Trump's promise of less regulation and lower taxes for big corporations, more oil production, and tough immigration policy point to stronger growth and inflation, viewed as positive for equities. Sectors such as banks, technology, defense, and fossil fuels are likely to benefit. His plan to cut the corporate tax rate to 15% from 21% would raise S&P 500 earnings by about 4%, Goldman Sachs estimates.

However, it is not yet clear how much of Trump's tax cut plan will make it through Congress. His protectionist policies and tough stance on China would raise costs, reduce profitability, and hurt multinational companies. Outside the United States, a strong dollar, rising U.S. rates, and trade tensions will mean defensive sectors will do better and multinational companies with exposure to U.S. markets will take a hit.

Investors have been growing increasingly alarmed about the scale of U.S. government debt and fiscal deficits adding to it, with worries that it will push up borrowing costs, or Treasury yields. Trump's spending plans could add $7.5 trillion to deficits over 10 years, according to one estimate, far greater than what Harris had proposed. Treasury yields rose almost 50 basis points in October, when markets were pricing in a higher likelihood of a Trump win.

Effects on Commodities and Emerging Markets

Trump will aim to maximize U.S. oil and gas drilling by expanding federal leasing and rolling back environmental regulation where possible - a policy agenda that all but guarantees the country will remain the world's top petroleum producer. That robust supply could help keep U.S. West Texas Intermediate crude futures, which dropped around 4% so far this year, relatively low.

On the other hand, he's likely to ramp up enforcement of oil sanctions on Iran, something that could trim a swath of world crude supply. He has also said he will fill up the Strategic Petroleum Reserve to levels never seen before, which could add support to prices as the government enters the markets.

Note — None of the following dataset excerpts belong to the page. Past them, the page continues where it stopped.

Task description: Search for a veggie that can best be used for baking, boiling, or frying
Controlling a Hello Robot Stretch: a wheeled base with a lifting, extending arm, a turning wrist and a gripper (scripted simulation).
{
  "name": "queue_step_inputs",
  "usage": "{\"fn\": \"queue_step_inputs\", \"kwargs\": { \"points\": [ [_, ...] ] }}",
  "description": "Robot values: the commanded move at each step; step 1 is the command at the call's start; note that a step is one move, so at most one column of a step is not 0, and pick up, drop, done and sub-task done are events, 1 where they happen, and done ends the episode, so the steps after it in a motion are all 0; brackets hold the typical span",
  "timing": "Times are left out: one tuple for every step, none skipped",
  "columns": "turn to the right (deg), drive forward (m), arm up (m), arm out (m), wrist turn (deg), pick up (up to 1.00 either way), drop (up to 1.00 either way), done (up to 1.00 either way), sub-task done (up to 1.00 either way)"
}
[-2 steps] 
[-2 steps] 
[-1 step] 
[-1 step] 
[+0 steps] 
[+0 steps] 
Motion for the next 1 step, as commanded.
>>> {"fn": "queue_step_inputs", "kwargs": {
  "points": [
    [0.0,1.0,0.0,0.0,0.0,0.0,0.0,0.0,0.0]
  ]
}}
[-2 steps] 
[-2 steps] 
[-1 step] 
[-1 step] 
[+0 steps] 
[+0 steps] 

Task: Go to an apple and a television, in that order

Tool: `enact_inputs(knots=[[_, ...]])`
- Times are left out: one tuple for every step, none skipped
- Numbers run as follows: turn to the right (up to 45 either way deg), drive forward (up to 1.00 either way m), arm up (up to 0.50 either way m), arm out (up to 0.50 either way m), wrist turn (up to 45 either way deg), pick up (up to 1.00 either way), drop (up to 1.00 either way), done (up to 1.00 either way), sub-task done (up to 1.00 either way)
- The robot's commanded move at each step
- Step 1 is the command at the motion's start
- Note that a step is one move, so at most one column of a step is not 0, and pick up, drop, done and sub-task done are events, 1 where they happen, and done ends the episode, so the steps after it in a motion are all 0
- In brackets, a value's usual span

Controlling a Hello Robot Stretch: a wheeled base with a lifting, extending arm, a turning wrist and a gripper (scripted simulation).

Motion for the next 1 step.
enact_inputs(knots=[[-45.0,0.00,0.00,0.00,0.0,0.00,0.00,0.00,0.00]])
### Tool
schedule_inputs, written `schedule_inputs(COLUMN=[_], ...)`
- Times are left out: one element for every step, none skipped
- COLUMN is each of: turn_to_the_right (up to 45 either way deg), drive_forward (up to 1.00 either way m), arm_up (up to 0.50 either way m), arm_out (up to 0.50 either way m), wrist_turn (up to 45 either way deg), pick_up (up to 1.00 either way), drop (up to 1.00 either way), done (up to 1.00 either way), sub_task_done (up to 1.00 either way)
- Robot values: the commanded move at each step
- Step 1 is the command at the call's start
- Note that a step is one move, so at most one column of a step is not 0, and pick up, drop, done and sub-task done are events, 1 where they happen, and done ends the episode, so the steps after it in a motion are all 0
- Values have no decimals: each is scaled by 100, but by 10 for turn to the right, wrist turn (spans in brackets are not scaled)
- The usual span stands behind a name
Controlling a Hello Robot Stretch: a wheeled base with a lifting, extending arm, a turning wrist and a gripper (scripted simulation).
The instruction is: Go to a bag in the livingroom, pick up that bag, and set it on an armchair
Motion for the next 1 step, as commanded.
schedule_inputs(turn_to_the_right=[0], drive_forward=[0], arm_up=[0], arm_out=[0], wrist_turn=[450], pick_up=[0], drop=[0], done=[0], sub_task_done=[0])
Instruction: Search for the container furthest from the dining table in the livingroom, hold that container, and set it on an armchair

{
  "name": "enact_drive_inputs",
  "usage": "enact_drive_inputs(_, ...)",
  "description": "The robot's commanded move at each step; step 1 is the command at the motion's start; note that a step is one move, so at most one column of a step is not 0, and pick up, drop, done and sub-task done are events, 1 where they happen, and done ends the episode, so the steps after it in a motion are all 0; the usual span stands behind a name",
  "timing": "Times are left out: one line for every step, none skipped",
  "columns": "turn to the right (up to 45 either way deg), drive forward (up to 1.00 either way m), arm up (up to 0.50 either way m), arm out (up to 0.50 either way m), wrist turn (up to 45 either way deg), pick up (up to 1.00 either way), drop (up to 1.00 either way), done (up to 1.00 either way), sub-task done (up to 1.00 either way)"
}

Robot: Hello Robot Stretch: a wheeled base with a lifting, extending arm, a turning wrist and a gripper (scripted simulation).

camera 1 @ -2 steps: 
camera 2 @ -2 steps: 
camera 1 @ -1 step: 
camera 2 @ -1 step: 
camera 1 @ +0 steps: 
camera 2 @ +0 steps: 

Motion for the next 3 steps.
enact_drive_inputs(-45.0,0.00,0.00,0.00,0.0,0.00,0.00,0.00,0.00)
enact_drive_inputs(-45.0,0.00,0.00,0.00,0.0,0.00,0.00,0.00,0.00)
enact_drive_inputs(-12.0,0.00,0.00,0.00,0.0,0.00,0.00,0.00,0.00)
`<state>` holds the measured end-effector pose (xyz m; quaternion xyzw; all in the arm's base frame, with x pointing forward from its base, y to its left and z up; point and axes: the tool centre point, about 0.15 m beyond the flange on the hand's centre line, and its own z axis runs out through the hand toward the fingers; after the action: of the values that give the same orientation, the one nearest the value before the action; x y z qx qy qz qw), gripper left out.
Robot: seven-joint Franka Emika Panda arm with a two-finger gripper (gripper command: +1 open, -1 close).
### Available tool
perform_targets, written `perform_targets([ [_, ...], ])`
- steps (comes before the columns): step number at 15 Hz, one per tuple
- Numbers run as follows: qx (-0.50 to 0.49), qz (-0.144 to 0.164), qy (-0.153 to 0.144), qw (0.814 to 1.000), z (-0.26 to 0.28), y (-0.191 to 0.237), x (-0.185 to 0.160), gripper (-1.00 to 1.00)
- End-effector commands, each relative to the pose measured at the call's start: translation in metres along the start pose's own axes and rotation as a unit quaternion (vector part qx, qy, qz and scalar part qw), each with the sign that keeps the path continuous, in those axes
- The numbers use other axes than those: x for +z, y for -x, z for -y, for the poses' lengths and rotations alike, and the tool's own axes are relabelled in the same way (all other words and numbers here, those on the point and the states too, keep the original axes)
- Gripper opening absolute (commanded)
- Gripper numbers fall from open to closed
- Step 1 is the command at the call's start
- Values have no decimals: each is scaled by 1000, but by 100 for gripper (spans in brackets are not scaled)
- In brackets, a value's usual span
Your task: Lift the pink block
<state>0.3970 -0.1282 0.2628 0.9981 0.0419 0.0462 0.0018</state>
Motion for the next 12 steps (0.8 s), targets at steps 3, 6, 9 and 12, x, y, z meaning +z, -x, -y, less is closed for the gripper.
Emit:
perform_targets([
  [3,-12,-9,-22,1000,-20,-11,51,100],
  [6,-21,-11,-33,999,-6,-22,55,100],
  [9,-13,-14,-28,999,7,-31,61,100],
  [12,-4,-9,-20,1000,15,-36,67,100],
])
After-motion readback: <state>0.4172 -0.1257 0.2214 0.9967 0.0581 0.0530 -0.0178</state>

Soybeans are also in the crosshairs. U.S. merchants had been racing to ship a record-large harvest ahead of the election amid fears of renewed trade tensions with China, the world's biggest soy importer. China, which failed to fully comply with a 2020 agreement with the Trump administration to buy more U.S. agricultural goods, has purchased fewer U.S. soybeans this marketing year and almost no corn. Soybean prices are down 25% compared to a year ago.